* **EXERCISE**:
Copy exactly, beginning with the line holding "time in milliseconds" and ending with the final line of the data beneath this task; copy nothing else, and leave out every picture.

[[ PROVIDED MATERIAL, beginning ]]

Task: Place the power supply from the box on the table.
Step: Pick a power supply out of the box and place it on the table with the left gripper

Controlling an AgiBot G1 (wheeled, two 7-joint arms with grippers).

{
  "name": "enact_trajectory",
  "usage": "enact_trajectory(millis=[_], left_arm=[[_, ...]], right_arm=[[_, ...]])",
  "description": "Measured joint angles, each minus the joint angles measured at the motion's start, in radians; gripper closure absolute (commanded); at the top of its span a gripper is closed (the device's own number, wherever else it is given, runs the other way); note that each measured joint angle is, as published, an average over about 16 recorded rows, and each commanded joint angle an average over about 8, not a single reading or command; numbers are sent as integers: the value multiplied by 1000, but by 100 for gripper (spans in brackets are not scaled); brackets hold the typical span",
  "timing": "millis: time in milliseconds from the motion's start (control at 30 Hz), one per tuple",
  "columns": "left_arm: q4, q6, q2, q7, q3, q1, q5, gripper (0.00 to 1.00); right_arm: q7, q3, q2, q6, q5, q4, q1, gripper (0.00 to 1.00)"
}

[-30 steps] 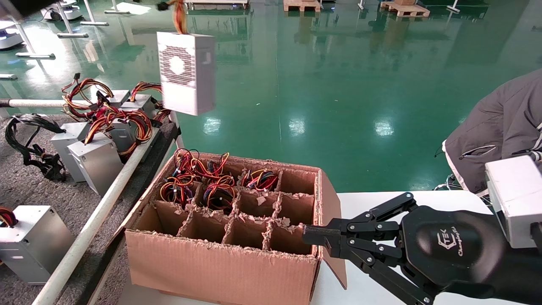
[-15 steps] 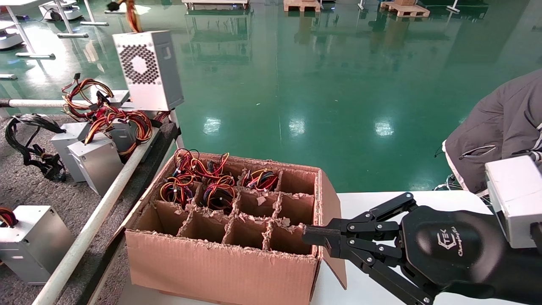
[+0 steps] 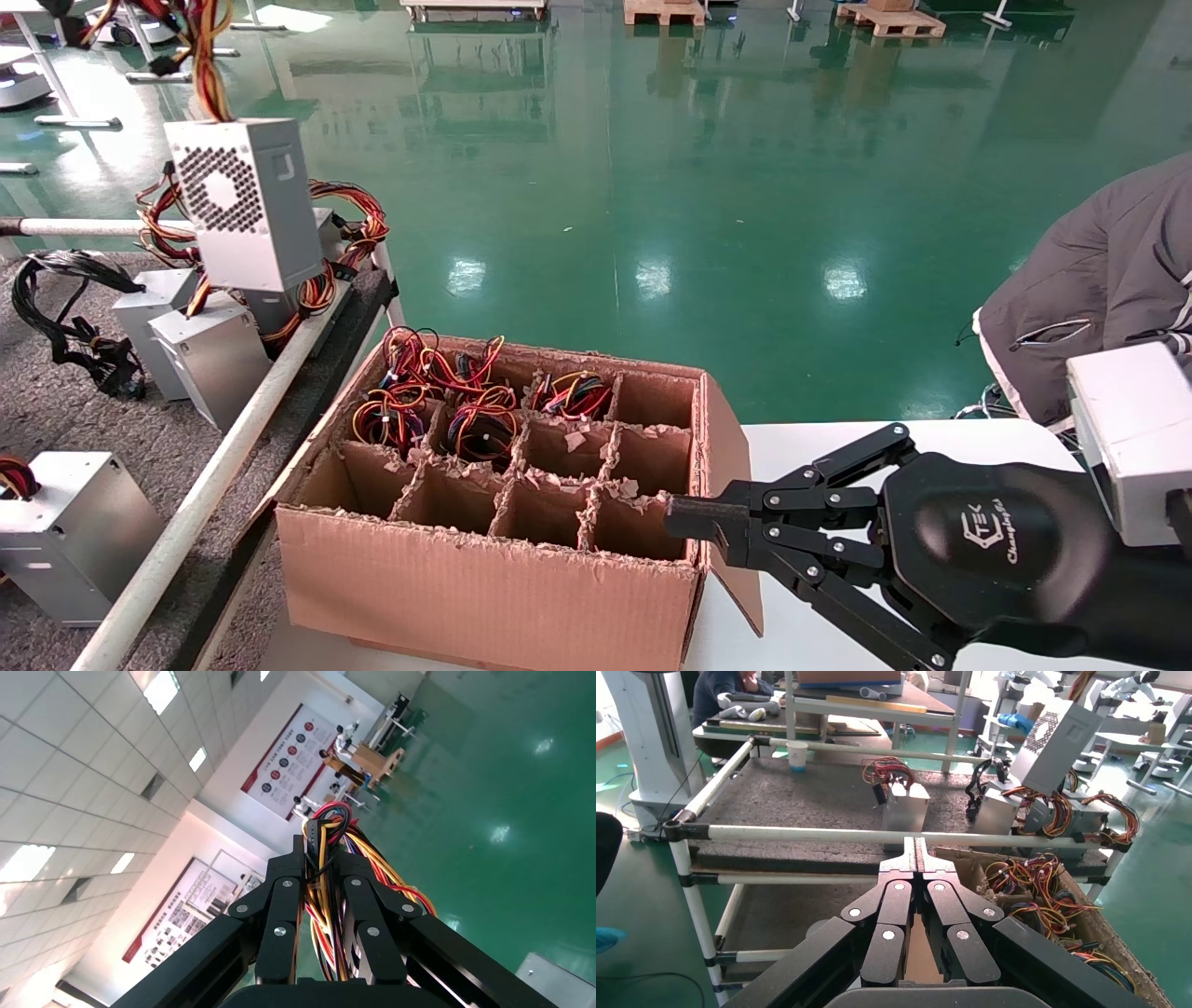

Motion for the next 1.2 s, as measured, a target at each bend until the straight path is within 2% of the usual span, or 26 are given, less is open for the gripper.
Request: enact_trajectory(millis=[1200], left_arm=[[-215,145,-329,-243,81,-94,132,100]], right_arm=[[0,0,0,0,0,0,0,100]])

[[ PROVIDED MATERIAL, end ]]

* **RESPONSE TO THIS TASK**:
  "timing": "millis: time in milliseconds from the motion's start (control at 30 Hz), one per tuple",
  "columns": "left_arm: q4, q6, q2, q7, q3, q1, q5, gripper (0.00 to 1.00); right_arm: q7, q3, q2, q6, q5, q4, q1, gripper (0.00 to 1.00)"
}

[-30 steps] 
[-15 steps] 
[+0 steps] 

Motion for the next 1.2 s, as measured, a target at each bend until the straight path is within 2% of the usual span, or 26 are given, less is open for the gripper.
Request: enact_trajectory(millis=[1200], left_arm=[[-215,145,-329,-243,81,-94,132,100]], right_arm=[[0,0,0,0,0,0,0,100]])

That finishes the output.